Frequently asked questions
Does SELECT FOR UPDATE lock the entire table or just the rows returned?
It locks only the rows returned (matching the WHERE clause). However, if the WHERE clause doesn't use an index, PostgreSQL may lock many rows or even the entire table. Ensure the WHERE clause is index-backed to minimize locked rows.
What's the difference between NOWAIT and SKIP LOCKED?
NOWAIT: if the row is already locked, the query immediately returns an error (cannot acquire lock). SKIP LOCKED: skip over locked rows and return only unlocked rows (the locked rows are simply not returned). Use NOWAIT when you want to fail fast; use SKIP LOCKED when you can process a different subset.
Can I see which rows are locked?
PostgreSQL does not expose which specific rows (tuples) are locked in a simple way. You can use the pageinspect extension to examine tuple headers, but it's complex. For practical debugging, focus on which queries and transactions are blocked.
How do I set a timeout for SELECT FOR UPDATE?
Use the lock_timeout setting (SET lock_timeout = '5s';) to limit how long a statement waits for any lock.
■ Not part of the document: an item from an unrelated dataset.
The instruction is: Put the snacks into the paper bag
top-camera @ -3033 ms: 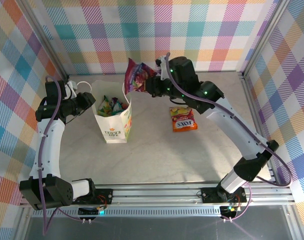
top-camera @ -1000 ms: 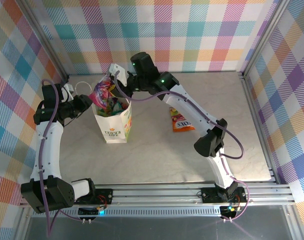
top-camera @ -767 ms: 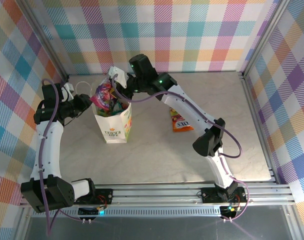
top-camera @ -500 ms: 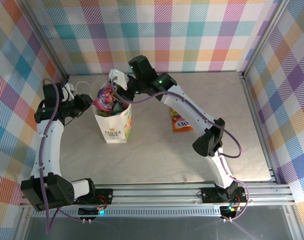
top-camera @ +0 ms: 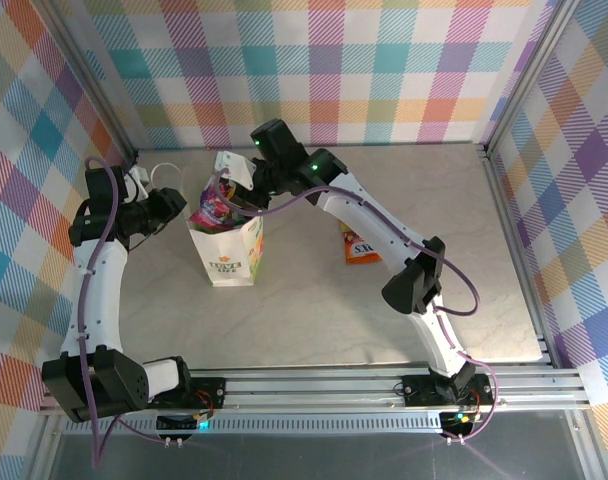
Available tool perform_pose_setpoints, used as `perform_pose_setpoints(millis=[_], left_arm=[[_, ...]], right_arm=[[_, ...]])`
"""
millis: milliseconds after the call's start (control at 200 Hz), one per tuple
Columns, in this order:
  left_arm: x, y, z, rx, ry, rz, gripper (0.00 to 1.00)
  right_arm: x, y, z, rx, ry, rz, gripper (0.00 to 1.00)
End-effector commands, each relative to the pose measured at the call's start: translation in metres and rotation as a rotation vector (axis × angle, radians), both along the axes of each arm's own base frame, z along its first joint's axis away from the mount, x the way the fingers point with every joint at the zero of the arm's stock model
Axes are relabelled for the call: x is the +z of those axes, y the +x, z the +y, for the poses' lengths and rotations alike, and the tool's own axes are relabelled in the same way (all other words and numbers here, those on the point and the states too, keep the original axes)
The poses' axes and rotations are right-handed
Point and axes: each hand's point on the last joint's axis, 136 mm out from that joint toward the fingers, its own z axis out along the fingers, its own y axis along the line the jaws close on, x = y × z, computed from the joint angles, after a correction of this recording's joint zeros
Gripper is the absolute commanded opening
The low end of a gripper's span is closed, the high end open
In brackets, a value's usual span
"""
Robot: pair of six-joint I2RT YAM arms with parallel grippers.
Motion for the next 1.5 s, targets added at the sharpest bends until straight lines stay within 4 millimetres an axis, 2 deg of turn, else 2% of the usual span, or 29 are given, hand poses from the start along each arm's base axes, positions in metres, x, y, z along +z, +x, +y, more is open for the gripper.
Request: perform_pose_setpoints(millis=[0, 175, 620, 805, 1035, 1085, 1165, 1215, 1495], left_arm=[[0.001, 0.000, 0.000, 0.002, -0.021, -0.007, 0.32], [0.001, 0.000, 0.001, 0.001, -0.015, -0.008, 0.32], [0.001, 0.000, 0.000, -0.004, -0.014, -0.009, 0.32], [0.001, 0.000, 0.000, -0.005, -0.017, -0.009, 0.32], [0.001, -0.001, 0.000, -0.007, -0.016, -0.006, 0.32], [0.001, -0.002, 0.000, -0.006, -0.015, -0.005, 0.32], [0.001, -0.002, 0.000, -0.005, -0.010, -0.005, 0.33], [0.001, -0.002, 0.001, -0.004, -0.007, -0.004, 0.33], [0.000, -0.003, 0.001, -0.001, -0.007, -0.002, 0.33]], right_arm=[[0.015, 0.001, 0.007, 0.010, 0.037, -0.047, 0.21], [0.013, 0.008, 0.006, -0.033, 0.030, -0.049, 0.20], [-0.012, 0.020, -0.010, -0.088, -0.097, -0.093, 0.22], [-0.022, 0.012, -0.007, -0.054, -0.144, -0.101, 0.22], [-0.033, 0.020, 0.003, -0.100, -0.193, -0.192, 0.25], [-0.031, 0.021, 0.005, -0.112, -0.182, -0.192, 0.36], [-0.025, 0.025, 0.007, -0.150, -0.164, -0.206, 0.41], [-0.018, 0.028, 0.008, -0.182, -0.145, -0.218, 0.54], [0.033, 0.032, -0.001, -0.317, -0.013, -0.235, 0.59]])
Alternatively, use statement_timeout for overall statement duration. These can be set per session or globally.
Why does idle in transaction hold locks?
Because the transaction hasn't committed or rolled back yet. The locks are released only at transaction end. An 'idle in transaction' session is still holding all its locks. Always ensure transactions are short and commit quickly.